### GOAL OF THE EXERCISE:
Restate the data word for word and leave the images out.

### GIVEN INFORMATION:

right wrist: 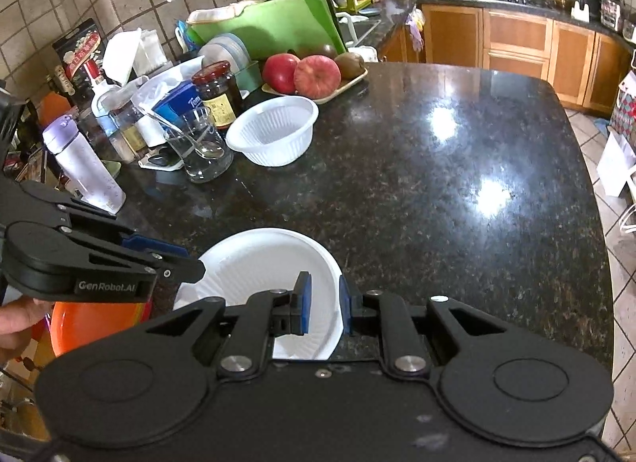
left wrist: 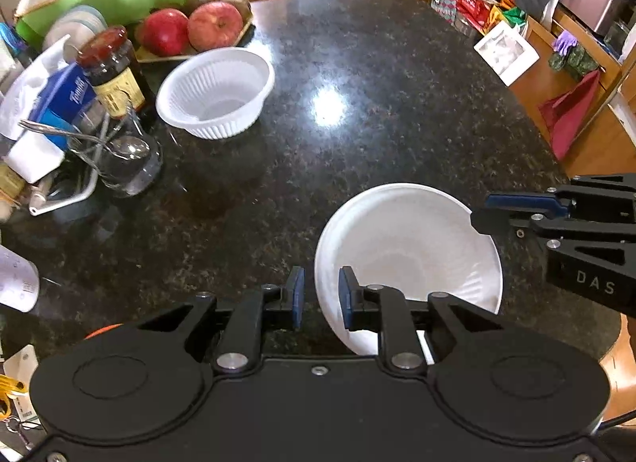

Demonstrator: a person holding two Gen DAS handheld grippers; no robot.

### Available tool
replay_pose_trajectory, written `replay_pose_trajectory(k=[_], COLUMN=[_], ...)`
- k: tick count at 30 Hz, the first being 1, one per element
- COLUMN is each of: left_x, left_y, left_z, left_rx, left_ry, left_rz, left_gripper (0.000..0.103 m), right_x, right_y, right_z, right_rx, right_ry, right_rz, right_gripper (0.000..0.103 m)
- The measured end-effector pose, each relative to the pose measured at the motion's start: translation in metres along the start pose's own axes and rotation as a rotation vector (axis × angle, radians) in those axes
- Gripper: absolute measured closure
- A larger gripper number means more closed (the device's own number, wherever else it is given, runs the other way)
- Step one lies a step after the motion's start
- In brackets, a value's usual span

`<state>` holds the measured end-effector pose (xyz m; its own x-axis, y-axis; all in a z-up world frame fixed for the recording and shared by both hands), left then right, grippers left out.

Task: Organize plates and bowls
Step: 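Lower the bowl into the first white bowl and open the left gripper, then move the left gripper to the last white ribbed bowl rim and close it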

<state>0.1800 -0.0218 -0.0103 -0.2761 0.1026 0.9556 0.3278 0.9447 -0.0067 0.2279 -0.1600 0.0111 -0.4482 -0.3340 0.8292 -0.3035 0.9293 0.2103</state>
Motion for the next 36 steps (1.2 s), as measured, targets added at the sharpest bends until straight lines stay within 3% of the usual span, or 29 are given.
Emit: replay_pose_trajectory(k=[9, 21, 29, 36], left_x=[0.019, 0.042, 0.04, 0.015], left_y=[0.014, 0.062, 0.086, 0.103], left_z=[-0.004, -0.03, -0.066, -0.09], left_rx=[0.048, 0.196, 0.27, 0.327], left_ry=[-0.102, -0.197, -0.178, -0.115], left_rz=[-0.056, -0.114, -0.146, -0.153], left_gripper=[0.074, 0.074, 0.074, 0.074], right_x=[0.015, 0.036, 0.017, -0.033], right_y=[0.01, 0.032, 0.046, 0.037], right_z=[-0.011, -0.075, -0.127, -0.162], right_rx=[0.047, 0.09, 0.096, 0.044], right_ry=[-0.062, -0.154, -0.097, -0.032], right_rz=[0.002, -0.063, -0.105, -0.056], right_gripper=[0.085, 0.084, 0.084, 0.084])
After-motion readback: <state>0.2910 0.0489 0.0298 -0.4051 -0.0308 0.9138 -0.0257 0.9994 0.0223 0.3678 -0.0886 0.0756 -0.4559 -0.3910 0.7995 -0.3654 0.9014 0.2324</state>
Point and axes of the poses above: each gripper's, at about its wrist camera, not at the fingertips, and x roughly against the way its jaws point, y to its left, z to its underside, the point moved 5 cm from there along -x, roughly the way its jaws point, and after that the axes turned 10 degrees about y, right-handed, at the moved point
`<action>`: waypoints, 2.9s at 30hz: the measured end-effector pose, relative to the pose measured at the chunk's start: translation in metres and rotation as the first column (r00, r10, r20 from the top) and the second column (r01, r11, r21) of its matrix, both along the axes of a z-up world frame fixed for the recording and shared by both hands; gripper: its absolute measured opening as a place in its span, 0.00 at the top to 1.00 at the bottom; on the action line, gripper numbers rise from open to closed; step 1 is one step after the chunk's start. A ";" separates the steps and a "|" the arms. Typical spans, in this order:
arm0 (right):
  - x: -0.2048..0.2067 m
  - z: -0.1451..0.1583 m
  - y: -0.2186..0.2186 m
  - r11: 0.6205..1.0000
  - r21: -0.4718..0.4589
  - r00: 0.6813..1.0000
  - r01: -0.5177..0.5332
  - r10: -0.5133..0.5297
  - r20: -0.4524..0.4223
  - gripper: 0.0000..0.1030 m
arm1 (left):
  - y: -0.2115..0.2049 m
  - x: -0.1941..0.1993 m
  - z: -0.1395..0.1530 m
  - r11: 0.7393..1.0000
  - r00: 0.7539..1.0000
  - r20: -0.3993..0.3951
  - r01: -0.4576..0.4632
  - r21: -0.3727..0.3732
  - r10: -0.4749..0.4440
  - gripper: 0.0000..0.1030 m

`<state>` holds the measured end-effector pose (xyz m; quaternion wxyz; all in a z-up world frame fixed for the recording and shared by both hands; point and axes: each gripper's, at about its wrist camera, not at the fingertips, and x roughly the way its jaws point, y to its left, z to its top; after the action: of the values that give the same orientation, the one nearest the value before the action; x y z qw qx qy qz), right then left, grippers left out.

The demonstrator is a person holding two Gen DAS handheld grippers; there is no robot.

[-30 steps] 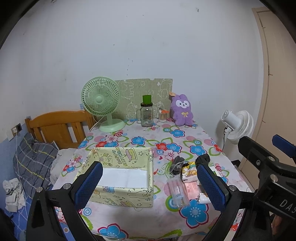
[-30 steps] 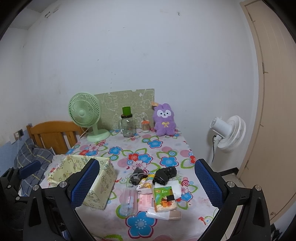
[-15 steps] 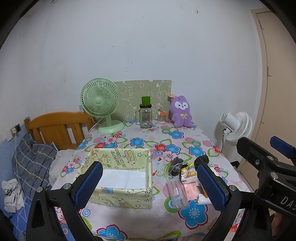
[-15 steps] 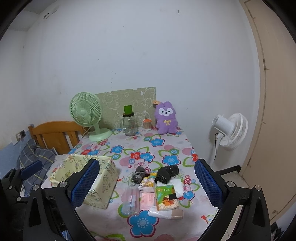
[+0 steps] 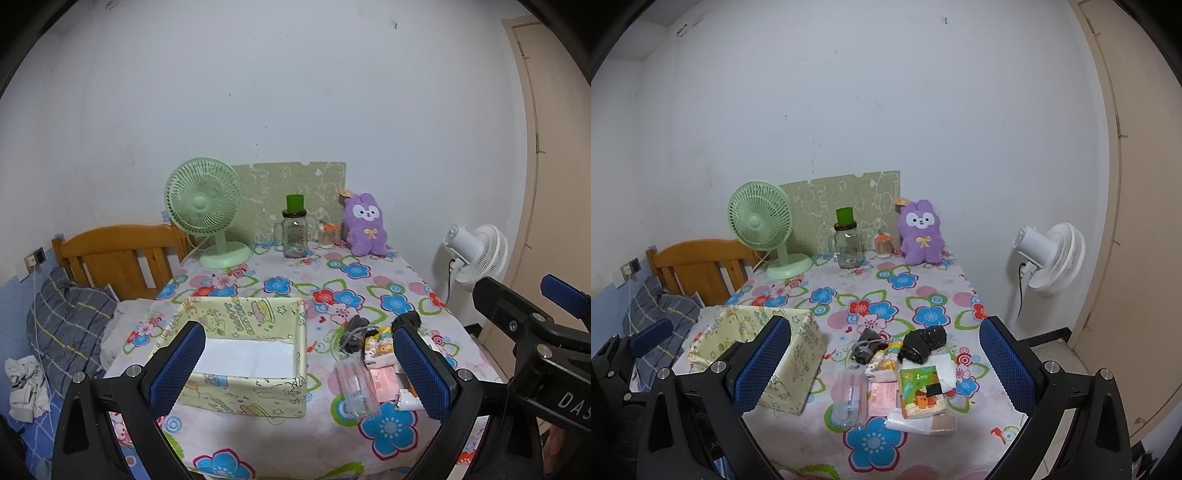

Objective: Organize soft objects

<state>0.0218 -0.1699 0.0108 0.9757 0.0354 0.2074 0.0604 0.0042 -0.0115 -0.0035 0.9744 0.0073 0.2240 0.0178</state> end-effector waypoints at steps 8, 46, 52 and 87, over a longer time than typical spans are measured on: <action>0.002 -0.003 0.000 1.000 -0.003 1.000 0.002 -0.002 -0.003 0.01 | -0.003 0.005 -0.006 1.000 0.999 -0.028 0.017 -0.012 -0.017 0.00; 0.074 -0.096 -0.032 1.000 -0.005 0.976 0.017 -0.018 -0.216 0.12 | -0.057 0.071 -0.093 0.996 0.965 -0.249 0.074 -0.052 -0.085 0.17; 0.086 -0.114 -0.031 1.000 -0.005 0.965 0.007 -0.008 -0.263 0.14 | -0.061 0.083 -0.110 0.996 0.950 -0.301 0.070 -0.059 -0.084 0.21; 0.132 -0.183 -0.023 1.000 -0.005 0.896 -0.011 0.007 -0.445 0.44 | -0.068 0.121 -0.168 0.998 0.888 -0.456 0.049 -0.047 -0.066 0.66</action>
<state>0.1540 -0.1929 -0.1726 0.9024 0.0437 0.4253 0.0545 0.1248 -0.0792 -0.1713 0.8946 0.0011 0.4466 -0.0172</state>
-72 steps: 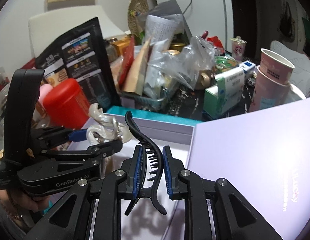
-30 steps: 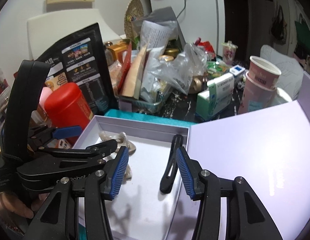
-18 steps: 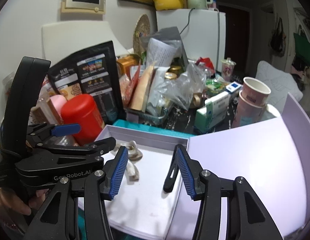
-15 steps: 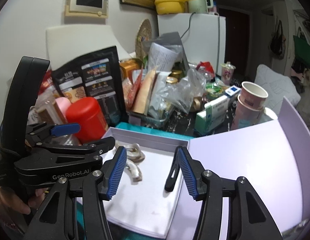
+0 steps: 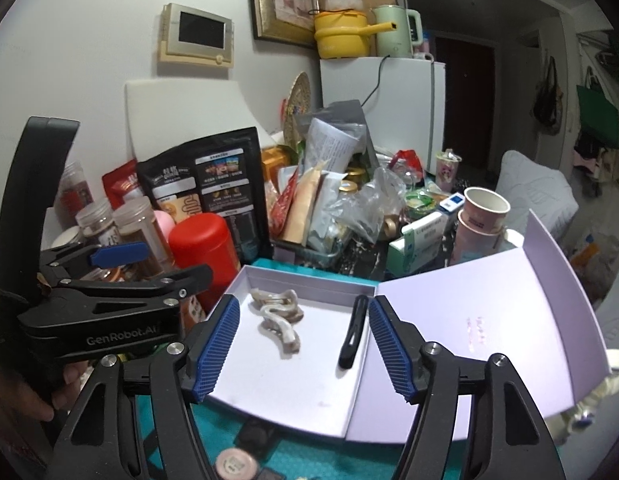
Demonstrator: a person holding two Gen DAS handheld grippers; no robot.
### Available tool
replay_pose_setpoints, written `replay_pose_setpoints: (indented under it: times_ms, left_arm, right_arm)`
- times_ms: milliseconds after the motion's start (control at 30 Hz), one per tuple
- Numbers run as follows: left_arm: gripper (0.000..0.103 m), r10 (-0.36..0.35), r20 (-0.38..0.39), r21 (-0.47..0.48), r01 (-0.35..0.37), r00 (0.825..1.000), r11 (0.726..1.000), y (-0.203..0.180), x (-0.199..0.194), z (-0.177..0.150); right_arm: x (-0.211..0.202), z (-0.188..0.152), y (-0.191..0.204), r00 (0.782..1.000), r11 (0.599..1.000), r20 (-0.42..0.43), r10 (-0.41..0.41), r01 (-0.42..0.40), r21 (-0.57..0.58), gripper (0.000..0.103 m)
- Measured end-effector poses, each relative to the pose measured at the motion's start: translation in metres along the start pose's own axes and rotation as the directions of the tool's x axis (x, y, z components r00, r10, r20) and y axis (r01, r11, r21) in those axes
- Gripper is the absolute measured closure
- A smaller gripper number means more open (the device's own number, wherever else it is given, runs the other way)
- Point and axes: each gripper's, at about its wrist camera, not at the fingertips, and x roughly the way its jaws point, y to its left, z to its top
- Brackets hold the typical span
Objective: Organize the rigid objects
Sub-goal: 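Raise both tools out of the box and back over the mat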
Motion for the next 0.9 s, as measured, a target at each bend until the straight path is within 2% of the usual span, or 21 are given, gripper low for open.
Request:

### OUTPUT FOR THIS TASK:
right wrist: 
left wrist: 

Demonstrator: a person holding two Gen DAS handheld grippers; no robot.

### Available tool
replay_pose_trajectory, written `replay_pose_trajectory(k=[_], COLUMN=[_], ...)`
- k: tick count at 30 Hz, the first being 1, one per element
- COLUMN is each of: left_x, left_y, left_z, left_rx, left_ry, left_rz, left_gripper (0.000..0.103 m), right_x, right_y, right_z, right_rx, right_ry, right_rz, right_gripper (0.000..0.103 m)
- The measured end-effector pose, each relative to the pose measured at the motion's start: translation in metres along the start pose's own axes and rotation as a rotation vector (axis × angle, radians) in those axes
- Gripper: absolute measured closure
- A larger gripper number means more closed (the device's own number, wherever else it is given, runs the other way)
- Step one lies a step after the motion's start
- In brackets, a value's usual span

`<state>` holds the measured end-effector pose (xyz m; its own x-axis, y-axis; all in a z-up world frame fixed for the recording and shared by both hands), left then right, grippers left out.

Task: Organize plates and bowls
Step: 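Lower the bowl into the first white bowl and open the left gripper, then move the left gripper to the last white ribbed bowl rim and close it
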
<state>0.1800 -0.0218 -0.0103 -0.2761 0.1026 0.9556 0.3278 0.9447 -0.0067 0.2279 -0.1600 0.0111 -0.4482 -0.3340 0.8292 -0.3035 0.9293 0.2103</state>
Motion for the next 36 steps (1.2 s), as measured, targets added at the sharpest bends until straight lines stay within 3% of the usual span, or 29 are given.
Emit: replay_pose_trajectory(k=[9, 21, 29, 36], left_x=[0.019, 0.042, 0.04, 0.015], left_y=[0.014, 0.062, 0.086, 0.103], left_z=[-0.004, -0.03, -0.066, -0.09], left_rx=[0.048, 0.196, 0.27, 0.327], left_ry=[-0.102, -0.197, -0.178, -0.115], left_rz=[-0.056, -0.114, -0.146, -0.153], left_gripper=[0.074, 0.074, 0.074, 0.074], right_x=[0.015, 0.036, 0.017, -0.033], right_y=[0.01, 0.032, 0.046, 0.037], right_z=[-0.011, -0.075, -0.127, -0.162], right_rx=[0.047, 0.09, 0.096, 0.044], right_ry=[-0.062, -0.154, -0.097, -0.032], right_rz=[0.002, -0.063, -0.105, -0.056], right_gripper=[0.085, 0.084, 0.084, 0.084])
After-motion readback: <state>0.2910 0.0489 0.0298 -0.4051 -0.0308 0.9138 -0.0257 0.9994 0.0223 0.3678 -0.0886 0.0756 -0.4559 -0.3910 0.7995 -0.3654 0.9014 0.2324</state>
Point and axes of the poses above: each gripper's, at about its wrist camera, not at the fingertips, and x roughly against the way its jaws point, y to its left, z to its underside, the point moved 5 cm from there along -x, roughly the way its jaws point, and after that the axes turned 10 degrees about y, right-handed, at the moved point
`<action>`: waypoints, 2.9s at 30hz: the measured end-effector pose, relative to the pose measured at the chunk's start: translation in metres and rotation as the first column (r00, r10, r20 from the top) and the second column (r01, r11, r21) of its matrix, both along the axes of a z-up world frame fixed for the recording and shared by both hands; gripper: its absolute measured opening as a place in its span, 0.00 at the top to 1.00 at the bottom; on the action line, gripper numbers rise from open to closed; step 1 is one step after the chunk's start. A ";" separates the steps and a "|" the arms. Typical spans, in this order:
arm0 (right):
  - x: -0.2048..0.2067 m
  - z: -0.1451..0.1583 m
  - y: -0.2186..0.2186 m
  - r11: 0.6205..1.0000
  - r21: -0.4718..0.4589
  - r00: 0.6813..1.0000
  - r01: -0.5177..0.5332
  - r10: -0.5133..0.5297
  - r20: -0.4524..0.4223
  - gripper: 0.0000..0.1030 m
arm1 (left):
  - y: -0.2115..0.2049 m
  - x: -0.1941..0.1993 m
  - z: -0.1395..0.1530 m
  - r11: 0.7393..1.0000
  - r00: 0.7539..1.0000
  - r20: -0.3993..0.3951
  - r01: -0.4576..0.4632
  - r21: -0.3727..0.3732
  - r10: -0.4749..0.4440
  - gripper: 0.0000..0.1030 m

`<state>` holds the measured end-effector pose (xyz m; quaternion wxyz; all in a z-up world frame fixed for the recording and shared by both hands; point and axes: each gripper's, at about its wrist camera, not at the fingertips, and x roughly the way its jaws point, y to its left, z to its top; after the action: of the values that give the same orientation, the one nearest the value before the action; x y z qw qx qy qz), right then left, grippers left out.

The demonstrator is a person holding two Gen DAS handheld grippers; there is no robot.

[-30 steps] 
[-30 steps] 
[-15 steps] 
[-15 steps] 
[+0 steps] 

Objective: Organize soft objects

<state>0.0218 -0.1699 0.0108 0.9757 0.0354 0.2074 0.0604 0.0042 -0.0115 -0.0035 0.9744 0.0073 0.2240 0.0178</state> end-effector waypoints at steps 8, 46, 52 and 87, over a longer time than typical spans are measured on: <action>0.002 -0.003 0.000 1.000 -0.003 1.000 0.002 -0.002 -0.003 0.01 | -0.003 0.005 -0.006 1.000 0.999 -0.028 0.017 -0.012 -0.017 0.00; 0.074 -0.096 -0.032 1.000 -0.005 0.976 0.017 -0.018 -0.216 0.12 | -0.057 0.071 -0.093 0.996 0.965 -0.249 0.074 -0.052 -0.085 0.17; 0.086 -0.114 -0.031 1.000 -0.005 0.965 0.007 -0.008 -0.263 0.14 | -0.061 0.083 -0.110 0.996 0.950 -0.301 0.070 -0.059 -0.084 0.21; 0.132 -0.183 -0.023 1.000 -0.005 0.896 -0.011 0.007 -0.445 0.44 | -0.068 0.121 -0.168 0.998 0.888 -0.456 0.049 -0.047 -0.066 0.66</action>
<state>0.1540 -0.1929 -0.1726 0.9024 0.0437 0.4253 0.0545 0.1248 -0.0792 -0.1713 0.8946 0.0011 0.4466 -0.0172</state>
-72 steps: 
-30 steps: 
-18 steps: 
-15 steps: 
+0 steps: 
Demonstrator: a person holding two Gen DAS handheld grippers; no robot.
### Available tool
replay_pose_setpoints, written `replay_pose_setpoints: (indented under it: times_ms, left_arm, right_arm)`
- times_ms: milliseconds after the motion's start (control at 30 Hz), one per tuple
- Numbers run as follows: left_arm: gripper (0.000..0.103 m), r10 (-0.36..0.35), r20 (-0.38..0.39), r21 (-0.47..0.48), r01 (-0.35..0.37), r00 (0.825..1.000), r11 (0.726..1.000), y (-0.203..0.180), x (-0.199..0.194), z (-0.177..0.150); right_arm: x (-0.211..0.202), z (-0.188..0.152), y (-0.191..0.204), r00 (0.782..1.000), r11 (0.599..1.000), r20 (-0.42..0.43), r10 (-0.41..0.41), r01 (-0.42..0.40), r21 (-0.57..0.58), gripper (0.000..0.103 m)
- Measured end-effector poses, each relative to the pose measured at the motion's start: translation in metres along the start pose's own axes and rotation as the directions of the tool's x axis (x, y, z components r00, r10, r20) and y axis (r01, r11, r21) in those axes
- Gripper is the absolute measured closure
- A smaller gripper number means more open (the device's own number, wherever else it is given, runs the other way)
- Point and axes: each gripper's, at about its wrist camera, not at the fingertips, and x roughly the way its jaws point, y to its left, z to its top
- Brackets hold the typical span
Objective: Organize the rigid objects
Sub-goal: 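Raise both tools out of the box and back over the mat
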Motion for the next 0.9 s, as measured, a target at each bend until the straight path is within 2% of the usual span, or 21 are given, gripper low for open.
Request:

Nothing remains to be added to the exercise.